Nsight Systems answers "where is the time going" across CPU and GPU. Its CLI, nsys, runs headless, so it fits in CI to catch throughput regressions.

What it does

nsys profile launches your application and traces selected subsystems (CUDA, NVTX, OS runtime, cuDNN, cuBLAS) into a .nsys-rep report. nsys stats then prints summary tables (kernel time, memory copy time) from that report without a GUI.

Common usage

Terminal
# profile and write report1.nsys-rep
nsys profile -o report1 python train.py
# trace only CUDA and NVTX
nsys profile --trace=cuda,nvtx -o report python train.py
# print summary stats from an existing report
nsys stats report1.nsys-rep

Options

FlagWhat it does
-o <name>Output report file name
--trace=<list>Subsystems to trace: cuda,nvtx,osrt,cudnn,cublas
--stats=truePrint summary stats after profiling
-d <sec> / --durationProfile for a fixed number of seconds
--force-overwrite=trueOverwrite an existing report file

In CI

Run nsys stats in the job and fail if a key kernel exceeds a time budget, catching performance regressions in a merge.
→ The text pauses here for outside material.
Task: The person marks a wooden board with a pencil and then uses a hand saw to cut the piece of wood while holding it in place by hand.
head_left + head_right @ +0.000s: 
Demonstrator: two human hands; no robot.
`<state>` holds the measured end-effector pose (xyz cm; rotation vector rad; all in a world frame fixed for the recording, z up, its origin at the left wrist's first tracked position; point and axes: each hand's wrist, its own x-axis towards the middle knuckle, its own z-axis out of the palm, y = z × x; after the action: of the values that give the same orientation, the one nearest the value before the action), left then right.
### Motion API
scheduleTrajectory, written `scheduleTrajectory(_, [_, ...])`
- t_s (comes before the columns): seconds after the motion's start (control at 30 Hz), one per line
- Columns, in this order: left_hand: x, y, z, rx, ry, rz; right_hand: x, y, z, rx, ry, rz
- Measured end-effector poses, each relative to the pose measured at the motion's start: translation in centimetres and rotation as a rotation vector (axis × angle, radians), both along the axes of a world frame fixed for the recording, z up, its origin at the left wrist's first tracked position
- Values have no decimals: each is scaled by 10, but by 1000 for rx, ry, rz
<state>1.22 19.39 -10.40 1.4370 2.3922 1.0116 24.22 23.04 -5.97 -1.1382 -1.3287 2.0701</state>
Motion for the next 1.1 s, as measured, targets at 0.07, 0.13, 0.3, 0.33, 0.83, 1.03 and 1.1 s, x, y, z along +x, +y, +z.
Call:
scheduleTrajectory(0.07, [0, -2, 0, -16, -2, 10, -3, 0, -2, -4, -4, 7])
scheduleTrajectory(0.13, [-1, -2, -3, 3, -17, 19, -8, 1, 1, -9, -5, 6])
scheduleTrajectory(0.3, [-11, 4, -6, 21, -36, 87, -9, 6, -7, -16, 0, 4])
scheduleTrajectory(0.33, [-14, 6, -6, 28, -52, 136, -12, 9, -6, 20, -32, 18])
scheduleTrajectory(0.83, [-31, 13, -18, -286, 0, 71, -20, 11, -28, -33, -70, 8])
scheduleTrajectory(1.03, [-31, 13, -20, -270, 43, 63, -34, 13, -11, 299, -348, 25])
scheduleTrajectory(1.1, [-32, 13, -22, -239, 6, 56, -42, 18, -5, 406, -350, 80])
Use --force-overwrite=true so a re-run does not error on an existing report, and archive the .nsys-rep as an artifact for local inspection.

Common errors in CI

"Failed to create export file" or a permission error means the output directory is not writable; write to /tmp. On locked-down kernels, "CPU sampling requires CAP_SYS_ADMIN" or "perf_event_paranoid" warnings appear; either lower kernel.perf_event_paranoid or restrict --trace to cuda so it does not need CPU sampling. A container without --privileged may block OS runtime tracing.